Island Updates

Science as service: learning through gardening

Guest blog post by Science Educator Rachel Kimpton

On September 24, eight high school students from Fryeburg Academy’s AP Environmental Science course journeyed to Hurricane for a weekend trip. Their teacher, John Urgese, tries to schedule experiential field trips at the beginning of the school year so that his classroom lessons can build on those real world experiences of science in action. Trying to plan a meaningful lesson for such a compact amount of time is quite challenging, since that time also includes students adjusting to their new surroundings and comprehend their new “classroom.” To best utilize their short trip, I designed an applied science lesson that would function as a community service project: redesigning one of our garden plots into a pollinator garden.

I have been looking for the perfect opportunity to teach with gardening since I came out to the island in June. My own graduate research focused on gardening as a teaching method, as gardens themselves are a fascinating intersection of art, science, history, and culture all at once, to name only a few disciplines. I’m personally interested in gardens as classrooms because the act of gardening makes textbook concepts tangible, accessible, and delightful.

Fryeburg’s trip was built around phenology, the study of cyclic changes over time, or as the
National Phenology Network so aptly describes, the study of “Nature’s calendar - when cherry trees bloom, when a robin builds its nest, and when leaves turn color in the fall.” The goal of getting their hands literally in the dirt was to directly apply their understandings of species interdependence and various changes that occur over the course of an organism’s life. We discussed how animals, plants, bacteria, and even fungi all interact and depend on each other in order to survive, and how small changes in climate can have drastic impacts.

It’s not exactly possible to study all of the changes that occur throughout the seasons or throughout an organism’s entire life just within 24 hours. Instead, we examined the snapshot of changes happening within the first few days of autumn. We went for a hike around the perimeter of the island, taking note of and sketching the various phenophases of plants, animals, and fungi that we saw along the way. The beginning of autumn is actually a fantastic time to discuss cyclic changes: the leaves on our few deciduous trees are starting to change and fall, flowers are blooming for the last time or releasing their seeds, and the sun makes its way quickly across the sky to set late in the afternoon.

One of the easiest interdependence networks to think about takes place within a garden and is one with which we are all familiar: FOOD! Many different living and nonliving factors contribute to the food that ends up on our plates every day. We concluded our hike at one of the island’s garden plots to harvest plants in their “reproductive” phenophases so that we could enjoy them for dinner. We made a huge delicious salad, a buttery roasted spaghetti squash, and fresh pressed apple cider with Hurricane’s own apples (!), all of which were perfect accompaniments for our sunset picnic.

The next morning, we reviewed the various organisms we spotted on our hike around the island. We also noted a very important organism we noticed in the process of gathering some of the season’s last tomatoes, cucumbers, carrots, and leafy greens the previous day: bumblebees! Bumblebees are part of a larger group of organisms known as pollinators, which make more than 75% of the world’s food possible. However, many manmade factors threaten pollinator species with extinction, including intensive industrial agricultural practices and widespread pesticide use. The purpose of our garden design was to provide food for the island’s pollinators with plants that would bloom throughout the year. 

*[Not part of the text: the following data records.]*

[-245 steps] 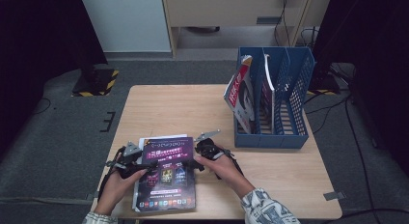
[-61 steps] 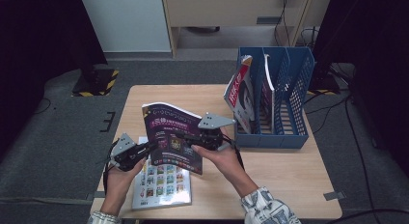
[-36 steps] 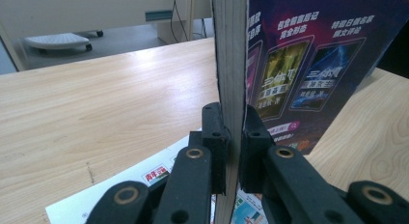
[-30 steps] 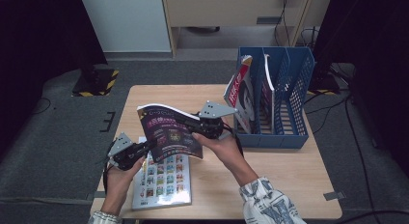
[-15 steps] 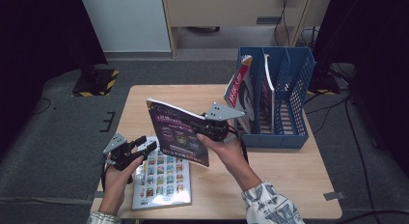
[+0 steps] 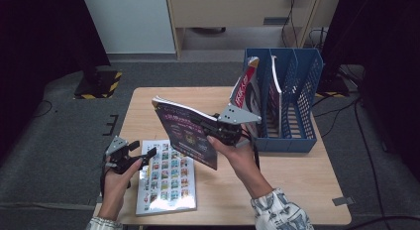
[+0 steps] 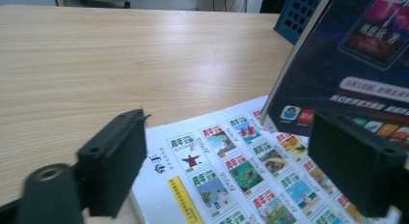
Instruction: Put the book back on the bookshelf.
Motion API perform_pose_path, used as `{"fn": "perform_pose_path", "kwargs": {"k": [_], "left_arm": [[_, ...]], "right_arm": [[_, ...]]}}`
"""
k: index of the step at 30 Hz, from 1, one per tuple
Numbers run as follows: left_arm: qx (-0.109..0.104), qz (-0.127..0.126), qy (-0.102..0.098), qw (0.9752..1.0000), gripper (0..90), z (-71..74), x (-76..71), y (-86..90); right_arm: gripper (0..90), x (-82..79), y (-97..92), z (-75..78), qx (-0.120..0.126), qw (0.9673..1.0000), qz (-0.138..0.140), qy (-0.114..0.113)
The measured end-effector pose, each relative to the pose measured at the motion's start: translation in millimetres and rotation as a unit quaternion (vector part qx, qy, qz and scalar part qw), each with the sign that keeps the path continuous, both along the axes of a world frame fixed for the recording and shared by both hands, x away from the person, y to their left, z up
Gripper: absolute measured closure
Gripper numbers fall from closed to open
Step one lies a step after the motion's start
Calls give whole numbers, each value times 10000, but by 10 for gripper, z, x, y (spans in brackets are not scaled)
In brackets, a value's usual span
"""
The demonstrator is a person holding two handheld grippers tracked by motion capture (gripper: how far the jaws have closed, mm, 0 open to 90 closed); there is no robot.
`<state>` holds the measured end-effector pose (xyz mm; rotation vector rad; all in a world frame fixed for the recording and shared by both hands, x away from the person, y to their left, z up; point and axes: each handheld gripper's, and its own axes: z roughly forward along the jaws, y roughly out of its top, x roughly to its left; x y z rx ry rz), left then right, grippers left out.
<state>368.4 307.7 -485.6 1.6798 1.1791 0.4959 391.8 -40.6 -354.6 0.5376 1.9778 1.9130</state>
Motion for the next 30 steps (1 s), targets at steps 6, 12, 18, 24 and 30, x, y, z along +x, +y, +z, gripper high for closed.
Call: {"fn": "perform_pose_path", "kwargs": {"k": [6,12,18,24,30], "left_arm": [[461,3,5,9989,49,-29,6,-34],[694,-16,47,9976,49,-46,17,-66],[811,-34,107,9966,54,-63,23,-76],[877,-44,85,9961,54,-62,22,-81],[957,-32,75,9954,49,-73,27,-90]], "right_arm": [[837,-12,-22,-22,-47,10000,-52,3],[838,-13,-84,-43,-90,9999,-126,35],[837,1,-160,-42,-62,9997,-233,47],[837,2,-189,-44,-76,9995,-296,52],[837,-6,-250,-10,-27,9993,-362,59]]}}
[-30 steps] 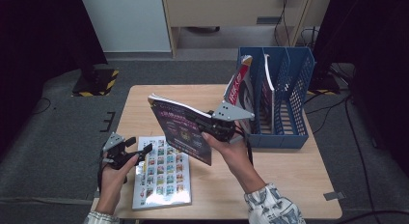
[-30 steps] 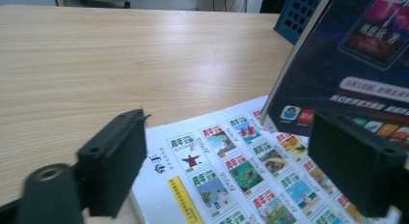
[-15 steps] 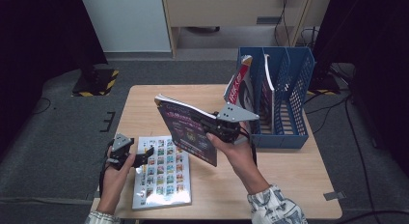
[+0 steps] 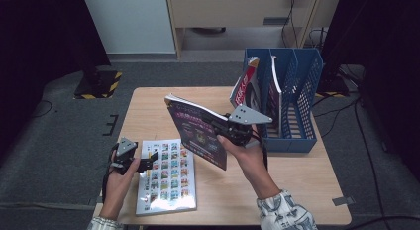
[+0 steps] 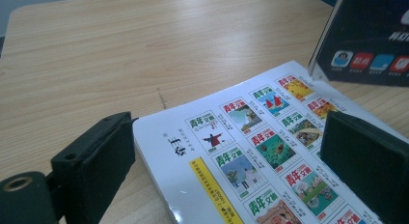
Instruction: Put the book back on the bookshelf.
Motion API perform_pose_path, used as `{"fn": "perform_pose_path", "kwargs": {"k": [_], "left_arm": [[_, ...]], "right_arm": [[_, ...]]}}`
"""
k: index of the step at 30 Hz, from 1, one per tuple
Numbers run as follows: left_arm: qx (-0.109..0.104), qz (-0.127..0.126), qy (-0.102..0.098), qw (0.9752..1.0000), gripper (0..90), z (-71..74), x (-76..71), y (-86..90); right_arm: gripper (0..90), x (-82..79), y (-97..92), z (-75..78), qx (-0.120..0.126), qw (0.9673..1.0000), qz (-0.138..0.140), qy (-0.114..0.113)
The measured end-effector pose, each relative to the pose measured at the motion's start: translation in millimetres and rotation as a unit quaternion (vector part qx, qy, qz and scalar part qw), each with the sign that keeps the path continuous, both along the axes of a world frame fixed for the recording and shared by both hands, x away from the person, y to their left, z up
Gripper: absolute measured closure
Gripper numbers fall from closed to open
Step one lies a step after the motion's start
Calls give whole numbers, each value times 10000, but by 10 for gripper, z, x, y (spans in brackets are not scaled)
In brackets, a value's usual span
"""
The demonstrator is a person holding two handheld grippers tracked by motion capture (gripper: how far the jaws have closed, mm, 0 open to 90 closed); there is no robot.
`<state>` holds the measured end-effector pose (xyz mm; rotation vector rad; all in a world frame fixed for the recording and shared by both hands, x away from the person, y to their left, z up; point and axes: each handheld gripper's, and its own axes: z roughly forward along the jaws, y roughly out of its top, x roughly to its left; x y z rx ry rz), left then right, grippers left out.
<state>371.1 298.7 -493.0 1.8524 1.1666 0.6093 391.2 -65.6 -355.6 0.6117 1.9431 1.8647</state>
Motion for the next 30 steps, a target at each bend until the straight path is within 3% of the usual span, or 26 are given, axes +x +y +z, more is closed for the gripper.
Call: {"fn": "perform_pose_path", "kwargs": {"k": [12,23,30], "left_arm": [[198,102,-35,9997,41,-12,13,-28],[549,178,-88,9983,45,-40,24,-33],[542,271,2,9982,42,-48,29,-27]], "right_arm": [[837,-23,-161,14,-5,9999,-146,-15],[837,-34,-267,-33,-66,9998,-202,56],[838,-61,-362,-41,-112,9996,-270,58]]}}
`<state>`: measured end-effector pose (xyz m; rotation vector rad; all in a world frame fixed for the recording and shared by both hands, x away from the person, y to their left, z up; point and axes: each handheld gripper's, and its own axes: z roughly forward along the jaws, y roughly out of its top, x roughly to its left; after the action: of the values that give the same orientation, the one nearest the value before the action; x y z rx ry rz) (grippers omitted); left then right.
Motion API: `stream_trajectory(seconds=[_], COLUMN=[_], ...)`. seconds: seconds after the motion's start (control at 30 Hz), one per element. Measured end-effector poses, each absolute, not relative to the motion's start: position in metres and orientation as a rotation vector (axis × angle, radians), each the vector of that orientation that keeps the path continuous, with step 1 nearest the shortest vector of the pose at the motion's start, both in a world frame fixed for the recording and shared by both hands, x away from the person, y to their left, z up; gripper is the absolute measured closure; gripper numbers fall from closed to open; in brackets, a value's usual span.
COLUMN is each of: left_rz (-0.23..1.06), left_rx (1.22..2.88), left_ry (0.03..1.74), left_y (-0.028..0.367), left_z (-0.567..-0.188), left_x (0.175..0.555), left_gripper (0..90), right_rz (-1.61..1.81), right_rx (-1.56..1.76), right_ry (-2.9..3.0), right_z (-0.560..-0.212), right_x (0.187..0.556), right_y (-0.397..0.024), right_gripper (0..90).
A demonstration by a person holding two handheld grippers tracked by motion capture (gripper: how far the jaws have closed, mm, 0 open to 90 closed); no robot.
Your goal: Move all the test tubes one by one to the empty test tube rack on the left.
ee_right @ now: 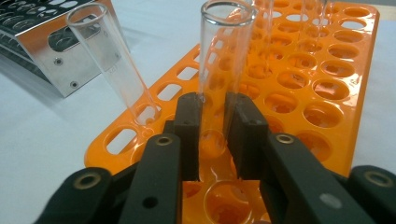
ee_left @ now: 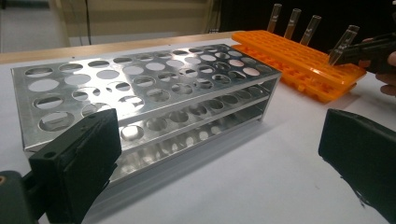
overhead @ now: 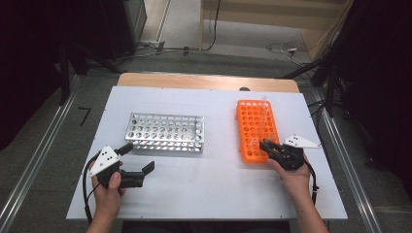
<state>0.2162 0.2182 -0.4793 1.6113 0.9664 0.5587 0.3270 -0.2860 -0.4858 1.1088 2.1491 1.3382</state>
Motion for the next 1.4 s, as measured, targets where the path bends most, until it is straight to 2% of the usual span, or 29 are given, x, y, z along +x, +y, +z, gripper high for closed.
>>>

The students cross-referenced regional pollinator guides with seed packets to create an excellent, diverse planting plan with staggered blooms. With shovels in hand, we took a short hike to the south end of the island to measure the proposed plot. I’ve had my eye on this plot since June, as a lot of weeds and a very proud catmint plant dominate (and underutilize) the space. Once we returned to the classroom, the students broke up into groups to finish our seasonal planting plan, and to create a garden map of the plants they intended to use based on a sample map developed by the Portland Pollinator Partnership.

What can we actually accomplish during a 24 hour trip that resonates with the students? It turns out quite a lot! It was exciting to watch students with different levels of gardening experience and cultural knowledge collaborate to create such a comprehensive plan. The students had a blast experiencing environmental biology so directly, from our encounters with different organisms around the island to tasting the bounty that a long growing season provides (with help from our amazing pollinators)!. This program ended up being a dream come true for me, as I have spent the last couple years of my life examining the power of learning that exists within gardens. Although we didn’t actually get seeds in the ground, this was an incredible first step towards making the island more pollinator friendly while participating in larger discourses of sustainability.